Updated 2026 · Based on median market data for Ponca City, OK
The median monthly rent in Ponca City, OK is $840, translating to $10,080 in annual gross rental income per unit. The rent-to-price ratio is 0.76% — below the 1% rule but within a range where deals can work with good financing and disciplined expense management. For context, a 0.76% rent-to-price ratio means that for every $100,000 invested in property, you collect approximately $764/mo in gross rent. The gross rent multiplier of 10.9x means it takes 10.9 years of gross rent to equal the purchase price — an excellent ratio that signals strong income relative to cost.
Renters in Ponca City spend approximately 18% of the local median household income ($56,350) on rent. This is well below the 30% threshold, suggesting significant headroom for rent increases. The 30% affordability ceiling puts maximum supportable rent at approximately $1,409/mo — a full $569/mo above the current median of $840. This gap represents real upside for landlords who invest in property upgrades that justify premium rents.
The vacancy rate in Ponca City is 5.8%. This is a healthy vacancy rate that indicates balanced supply and demand. You should be able to find quality tenants without extended vacancies, though expect normal turnover periods of 2-4 weeks between tenants. Budget for one month of vacancy per year in your underwriting to be conservative. Population growth of 0.9% annually provides stable demand.
Ponca City's GRM (price divided by annual rent) is 10.9x. A GRM under 12x is excellent — it means you are paying less than 12 years of gross rent for the property, suggesting strong income relative to price. Markets with GRMs this low typically attract institutional and out-of-state investors seeking yield, which can create competition for the best deals. For comparison, the national average GRM for investment-grade rentals is approximately 13-15x. To beat Ponca City's median GRM, target properties where you can achieve rents above $840 through renovations, better marketing, or targeting underserved tenant segments — or buy at a discount to the $110,000 median price. Every point lower on GRM translates to roughly 0.5-0.8% improvement in your cap rate.
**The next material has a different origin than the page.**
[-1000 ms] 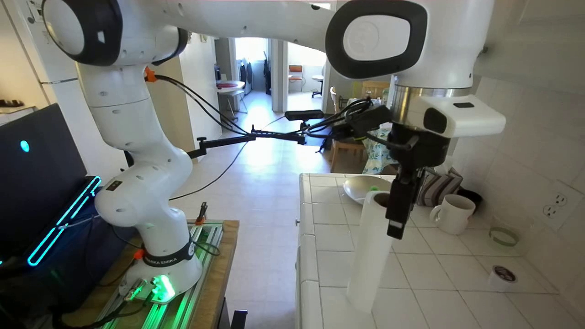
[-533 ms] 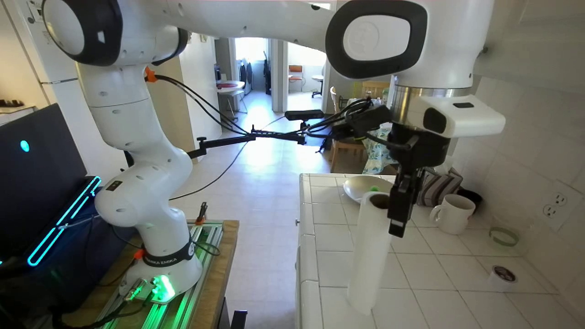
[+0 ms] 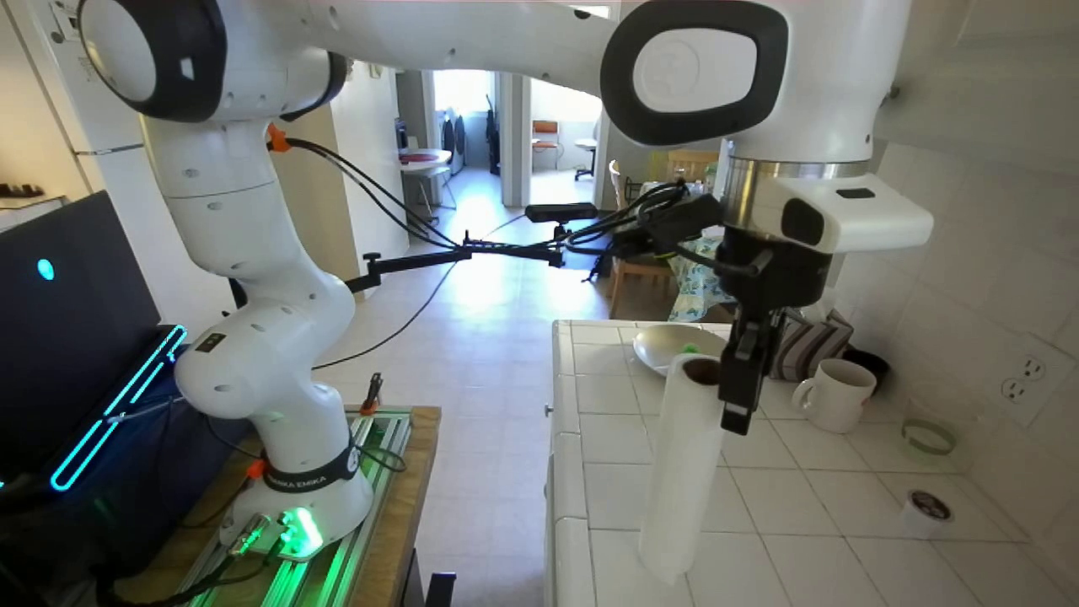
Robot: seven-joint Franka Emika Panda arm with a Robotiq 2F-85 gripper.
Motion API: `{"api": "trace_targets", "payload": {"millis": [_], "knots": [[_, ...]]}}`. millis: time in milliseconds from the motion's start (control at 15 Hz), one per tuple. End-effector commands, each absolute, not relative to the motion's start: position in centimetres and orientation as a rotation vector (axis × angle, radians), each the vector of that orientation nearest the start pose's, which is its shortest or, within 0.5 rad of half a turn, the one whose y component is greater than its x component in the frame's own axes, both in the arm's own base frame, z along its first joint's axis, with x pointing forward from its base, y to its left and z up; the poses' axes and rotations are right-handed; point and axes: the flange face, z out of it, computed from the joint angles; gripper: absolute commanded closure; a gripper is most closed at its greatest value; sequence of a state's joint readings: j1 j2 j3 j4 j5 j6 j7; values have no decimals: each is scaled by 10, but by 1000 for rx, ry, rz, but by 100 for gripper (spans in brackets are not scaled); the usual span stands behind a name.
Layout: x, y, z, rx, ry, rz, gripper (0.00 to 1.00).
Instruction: Unroll one piece of paper from the paper roll
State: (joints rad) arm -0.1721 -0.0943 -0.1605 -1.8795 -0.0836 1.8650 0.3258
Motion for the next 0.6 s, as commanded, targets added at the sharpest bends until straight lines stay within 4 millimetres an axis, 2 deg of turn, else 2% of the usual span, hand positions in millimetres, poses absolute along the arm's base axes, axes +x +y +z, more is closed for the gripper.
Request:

At the median rent of $840/mo, a single-family rental in Ponca City generates approximately $10,080 in gross annual income. After accounting for 5.8% vacancy ($585 lost), property taxes of $968, insurance (~$440), and maintenance (~$440), the estimated NOI is $7,647 per year, or $637/mo. Adding an 8% management fee ($806/yr) reduces investor cash flow further. Before debt service, you are looking at approximately $6,841/yr in landlord net income. Whether this is attractive depends on your total capital invested — at a $22,000 down payment, the unlevered yield on equity from NOI alone is 34.8%.
Rent growth in Ponca City is driven by the interplay of population growth (0.9%), income growth, and housing supply constraints. Moderate population growth of 0.9% supports steady rent increases of approximately 2.5% per year. That trajectory takes today's $840/mo to $905 in 3 years and $950 in 5 years. The affordability headroom of $569/mo between current rents and the 30% income threshold provides substantial room for rent increases without pushing tenants into financial stress.
With a median income of $56,350 and affordable home prices ($110,000), many tenants in Ponca City are working families and individuals who could buy but choose to rent — or are saving for a down payment. This creates a reliable tenant base that values stability and tends to stay longer, reducing turnover costs. In a smaller market of 50,000 residents, word-of-mouth and local listing platforms may be more effective than national sites for finding tenants.
Ponca City is a smaller market where professional PM options may be limited. Fees can run 10-12% of rent, and the quality of available managers varies widely. At $840/mo, management costs roughly $92/mo. Self-management makes sense if you are local, have fewer than 5 units, and the rent level justifies your time — at $840/mo, management fees consume a large percentage of your cash flow — self-management may be necessary to maintain positive returns on smaller portfolios.
Ponca City vs Oklahoma state average and national average across key investment metrics. Ponca City outperforms both benchmarks on cap rate.